■ GIVEN DATA
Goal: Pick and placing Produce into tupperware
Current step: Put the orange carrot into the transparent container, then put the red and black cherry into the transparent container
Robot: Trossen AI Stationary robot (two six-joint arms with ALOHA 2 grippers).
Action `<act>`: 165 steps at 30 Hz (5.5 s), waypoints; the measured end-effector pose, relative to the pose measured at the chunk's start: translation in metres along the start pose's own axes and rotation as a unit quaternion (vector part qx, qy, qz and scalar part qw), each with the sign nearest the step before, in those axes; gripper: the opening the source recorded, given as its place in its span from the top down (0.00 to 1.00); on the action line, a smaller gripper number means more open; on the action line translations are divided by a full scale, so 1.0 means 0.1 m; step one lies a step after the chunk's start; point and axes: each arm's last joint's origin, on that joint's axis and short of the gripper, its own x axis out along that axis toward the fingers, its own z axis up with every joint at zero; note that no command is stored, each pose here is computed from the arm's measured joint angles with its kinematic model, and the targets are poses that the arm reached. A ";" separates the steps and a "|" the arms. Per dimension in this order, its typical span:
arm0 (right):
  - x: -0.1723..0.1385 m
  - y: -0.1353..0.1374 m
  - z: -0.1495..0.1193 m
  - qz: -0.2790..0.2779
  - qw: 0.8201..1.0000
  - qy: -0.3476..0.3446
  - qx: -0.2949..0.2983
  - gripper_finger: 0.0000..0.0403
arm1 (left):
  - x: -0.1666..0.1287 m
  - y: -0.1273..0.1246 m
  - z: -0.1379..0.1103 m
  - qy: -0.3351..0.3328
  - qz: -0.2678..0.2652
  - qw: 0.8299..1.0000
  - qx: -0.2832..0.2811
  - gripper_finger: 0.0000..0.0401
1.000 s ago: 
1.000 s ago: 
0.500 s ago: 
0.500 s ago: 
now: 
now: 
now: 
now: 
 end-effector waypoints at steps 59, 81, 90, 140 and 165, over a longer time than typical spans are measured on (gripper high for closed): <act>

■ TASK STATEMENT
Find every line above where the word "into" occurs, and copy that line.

■ SOLVED EXERCISE
Goal: Pick and placing Produce into tupperware
Current step: Put the orange carrot into the transparent container, then put the red and black cherry into the transparent container

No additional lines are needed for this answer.